574 lines (424 loc) · 17.4 KB

Spread Collections

Allow the same ... spread syntax from Parameter Freedom to be used in list and map literals to insert multiple elements.

Motivation

List and map literals are excellent when you want to create a new collection out of individual items. But, often some of those existing items are already stored in another collection.

Code like this is pretty common:

var args = testArgs.toList()
  ..add('--packages=${PackageMap.globalPackagesPath}')
  ..add('-rexpanded')
  ..addAll(filePaths);

The cascade operator does help somewhat, but it's still pretty cumbersome. It feels imperative when it should be declarative. The user wants to say what the list is, but they are forced to write how it should be built, one step at a time.

With this proposal, it becomes:

var args = [
  ...testArgs,
  '--packages=${PackageMap.globalPackagesPath}',
  '-rexpanded',
  ...filePaths
];

The ... syntax evaluates the following expression and unpacks the resulting values and inserts them into the new list at that position.

Use cases for this also occur in Flutter UI code, like:

Widget build(BuildContext context) {
  return CupertinoPageScaffold(
    child: ListView(
      children: [
        Tab2Header(),
      ]..addAll(buildTab2Conversation()),
    ),
  );
}

That becomes:

Widget build(BuildContext context) {
  return CupertinoPageScaffold(
    child: ListView(
      children: [
        Tab2Header(),
        ...buildTab2Conversation(),
      ],
    ),
  );
}

Note now how the ] hangs cleanly at the end instead of being buried by the trailing ..addAll().

The problem is less common when working with maps, but you do sometimes see code like:

var params = {
  "userId": 123,
  "timeout": 300,
}..addAll(uri.queryParameters);

With this proposal, it becomes:

var params = {
  "userId": 123,
  "timeout": 300,
  ...uri.queryParameters
};

In this case, the ... takes an expression that yields a map and inserts all of that map's entries into the new map.

Type inference

A non-obvious extra advantage to this syntax is that it makes type inference more powerful. By moving elements out of trailing calls to addAll() and into the collection literal itself, we have more context available for bottom-up inference.

Code like this is fairly common:

var containingParts = <String>[]..addAll(info.outputUnit.imports)..add('main');

The <String> is necessary because otherwise we can't infer a type for the list. With spread, the elements let us infer it:

var containingParts = [
  ...info.outputUnit.imports,
  'main'
];

Null-aware spread

In the above example, what happens if uri.queryParameters returns null? We could treat that as a runtime error, or silently treat null like an empty collection.

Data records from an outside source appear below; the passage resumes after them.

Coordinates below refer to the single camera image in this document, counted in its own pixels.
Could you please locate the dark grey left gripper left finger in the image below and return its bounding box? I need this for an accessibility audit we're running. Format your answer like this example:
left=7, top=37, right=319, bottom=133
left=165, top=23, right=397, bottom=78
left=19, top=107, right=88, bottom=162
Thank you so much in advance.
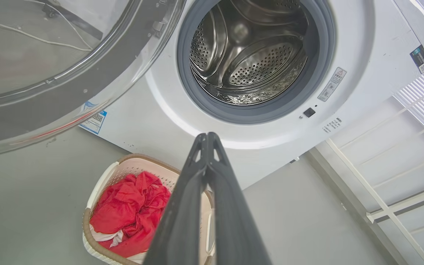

The latter has some convenience appeal, but clashes with the rest of the language where null is never silently ignored. A null if statemt condition expression causes an exception instead of being implicitly treated as false as in most other languages.

Most of the time, if you have a null in a place you don't expect, the sooner you can find out, the better. Even JavaScript does not silently ignore null in spreads. So I don't think we either. But, when looking through a corpus for places where a spread argument would be useful, I found a number of examples like:

var command = [
  engineDartPath,
  '--target=flutter',
];
if (extraFrontEndOptions != null) {
  command.addAll(extraFrontEndOptions);
}
command.add(mainPath);

To handle these gracefully, we support a ...? "null-aware spread" operator. In cases where the spread expression evaluates to null, that expands to an empty collection instead of throwing a runtime expression.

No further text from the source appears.